In Party for One, Mashable explores single life in 2020, from Carly Rae Jepsen’s iconic single anthems, to the beauty of alone time, and the fascinating history behind the single positivity movement.
When you’re single as an adult, people start to talk. More to the point, they start to ask questions; the older you get, the more entitled strangers and friends feel to ask “Why are you (still) single?”
Now, ideally we progress as a society to the point that being single is perfectly acceptable and this question isn’t inherently awkward, but we’re not there yet, and we should probably focus on climate change and stuff first. So, in the meantime, here are some genuine responses you can offer to the question of why you’re single, whether you want to engage in a little light conversation or simply shut it down and move on.
1. What do you mean by that?
Try not to deliver this response too defensively (guilty), but it’s worth the clarification. Asking someone why they’re single can often feel like a compliment for the person asking. It’s a way of expressing that they think you’re great and thought this was so obvious that you’d have a devoted romantic partner who feels the same.

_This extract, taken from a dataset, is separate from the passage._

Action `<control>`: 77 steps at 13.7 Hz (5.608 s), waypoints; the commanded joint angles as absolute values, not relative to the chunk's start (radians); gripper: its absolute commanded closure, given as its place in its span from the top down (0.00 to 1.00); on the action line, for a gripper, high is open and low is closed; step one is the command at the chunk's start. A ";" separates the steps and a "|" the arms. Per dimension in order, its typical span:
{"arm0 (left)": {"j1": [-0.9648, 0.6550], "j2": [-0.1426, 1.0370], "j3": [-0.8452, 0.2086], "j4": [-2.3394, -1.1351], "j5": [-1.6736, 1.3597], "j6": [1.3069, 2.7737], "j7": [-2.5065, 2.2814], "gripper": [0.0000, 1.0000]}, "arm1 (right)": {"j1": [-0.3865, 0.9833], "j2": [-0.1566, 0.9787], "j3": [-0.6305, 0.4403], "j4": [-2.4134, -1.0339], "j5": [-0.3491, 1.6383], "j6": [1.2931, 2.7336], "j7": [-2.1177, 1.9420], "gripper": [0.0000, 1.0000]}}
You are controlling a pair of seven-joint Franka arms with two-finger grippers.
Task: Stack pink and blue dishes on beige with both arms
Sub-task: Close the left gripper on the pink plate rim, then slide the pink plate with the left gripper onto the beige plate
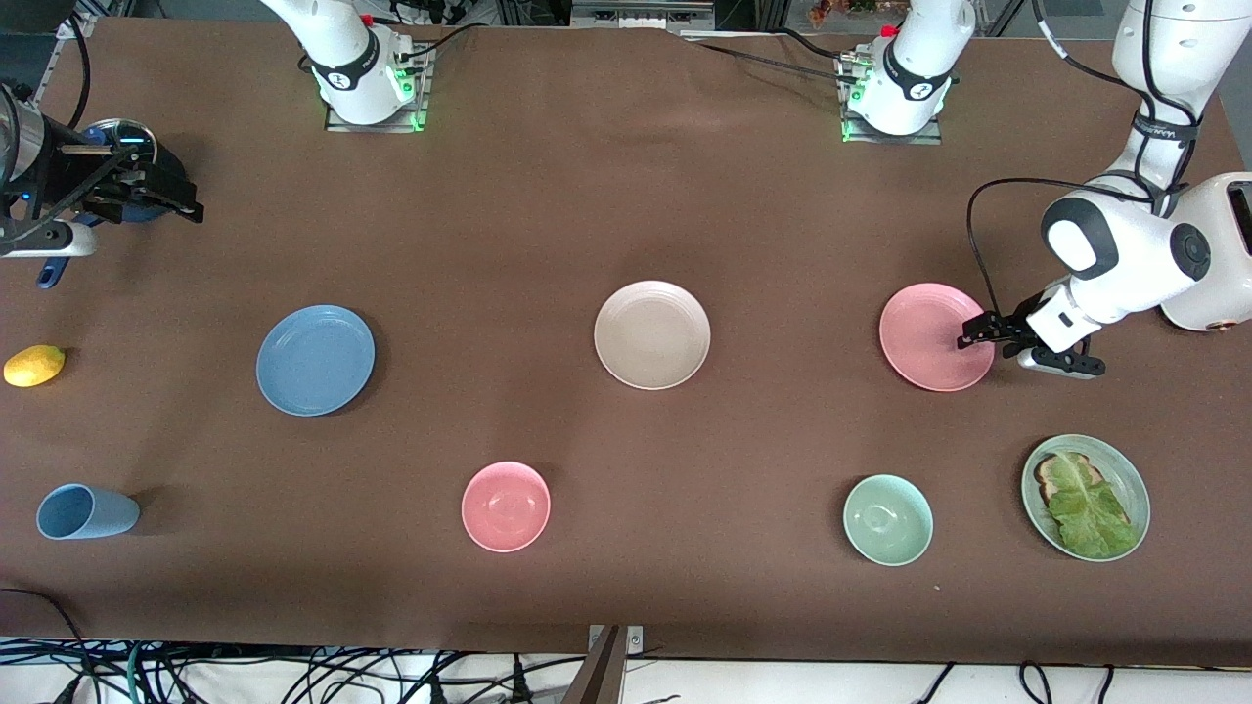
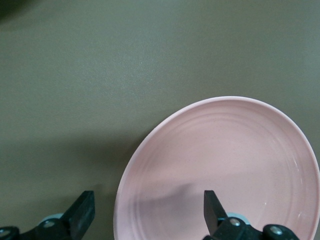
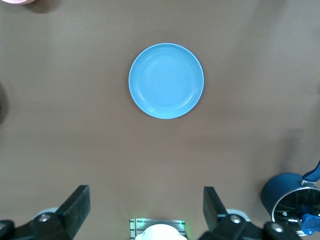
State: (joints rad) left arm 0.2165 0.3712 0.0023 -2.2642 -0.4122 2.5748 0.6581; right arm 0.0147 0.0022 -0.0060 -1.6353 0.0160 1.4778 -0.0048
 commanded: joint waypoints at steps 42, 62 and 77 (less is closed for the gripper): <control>0.235 0.244 -0.235 -1.986 -0.140 2.218 0.121 0.00 | -0.005 0.009 0.000 -1.618 0.008 1.438 -0.014 1.00; 0.058 0.290 -0.463 -1.983 0.083 2.288 -0.595 0.00 | -0.005 0.008 -0.002 -1.617 0.009 1.422 -0.011 1.00; -0.113 0.477 -0.462 -1.873 0.196 2.342 -0.772 0.00 | -0.005 0.008 0.000 -1.617 0.009 1.422 -0.011 1.00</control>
State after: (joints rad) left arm -0.0830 0.4387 -0.4622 -1.9202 0.1600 2.3495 -0.7478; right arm 0.0062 0.0063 -0.0090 -1.6346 0.0160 1.4413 -0.0049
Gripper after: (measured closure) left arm 0.956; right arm 0.000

But sometimes they say it with side-eye and the implication that you’re failing, and they can keep that energy to themselves. Even if they didn’t mean it that way, the question can stem from ingrained values that tie a person’s worth and stability to their relationship status, and we’re better than that!
2. That’s personal
If you do feel a little tetchy, you can shut down this conversation with a clipped delivery of the above p-word. We recommend Kamala Harris VP debate vibes for maximum efficacy (blind them with your smile, repeat the phrase until it sinks in). The only drawback of this response is the inevitable fallout — whoever you’re talking to will report back to others that you are either unapproachable or hiding a very dark secret.
3. That’s not a priority for me currently
This one is honestly airtight. People have and need different things at different times. Sometimes you want to focus on your career or your friends or your mental health, and throwing a relationship into the mix with all that is a tall order! This will also pivot the conversation toward your actual priorities, which you might be more comfortable talking about in-depth.
4. I’m not interested in anyone at the moment
This is a completely legitimate explanation for not being in a relationship that renders any further questions moot because they’ll entail asking you to date someone you don’t like. Pass! That does bring to light that you have to find someone you like, but maybe we don’t need to get into all the nitty gritty. Maybe your conversation partner will offer suggestions, which can’t hurt. That person over there? Sure, why not.
5. Is there something wrong with being single?
Again, watch the tone on this one, but it’s a valid question. The only correct answer is “No,” and if the person says “Yes” you can pretty much call it on that exchange and head to the bar.
If they answer correctly, you can have some compelling discussion. Nothing is wrong with being single, so why do we feel the need to ask people these questions and insist they pair off? What are things you like about being single versus being in a relationship? Did the person you’re talking to have bad experiences being single?
If you’re feeling funky, answer the question outright! I’m single because I’m getting over a serious relationship. Because I have commitment issues. Because dating terrifies me. Because I clean up cute but have a nightmare personality! These are non-specific examples that are totally about you and definitely not about the author.
7. Because I want to be
A succinct summary of many of the above points, “Because I want to be” is a lovely way to shrug off this question like it’s about something as benign as your drink preference (can you tell I envision all of this going down near an open bar?). It’s equal parts empowering and mysterious. However, “Because I want to be” is just a few words off from “Because I said so,” and will probably lead to further questions because it doesn’t feel like much of an explanation. In that case, circle back to any of these other responses. Choose Your Own Adventure!
Whether the question is “Why are you single?” or “How are you single?”— if they throw a “still” in there, it’s knives out, baby. “Still” suggests that there’s a timeline on this thing, and we know that for most people, society has ensured that there is. “Still” contains undercurrents of “You should be married by now” and “What’s taking so long?” and those are questions and comments we won’t answer as politely as this one.
If there’s a “still,” you have permission to raise your eyebrows into your hairline and exit stage left posthaste. If there’s a “still,” crack those knuckles and tell Aunty everything that’s wrong with society insisting young people “settle down” before they’re good and ready. “Still” is a fighting word, and a fight is exactly what it gets.
9. I just am
Listen you’re not a sorcerer and neither is the person asking you this. You can’t always control whether or not you’re single, any more than you can control the sky being cloudy today or James Cameron’s insistence that he’s making more Avatar movies. Some things just happen. This may inadvertently lead to a group discussion of your many dateable virtues (heck yeah) or at worst to prolonged admonition of everything you’re doing wrong that led to your continued singledom. Have we mentioned the bar?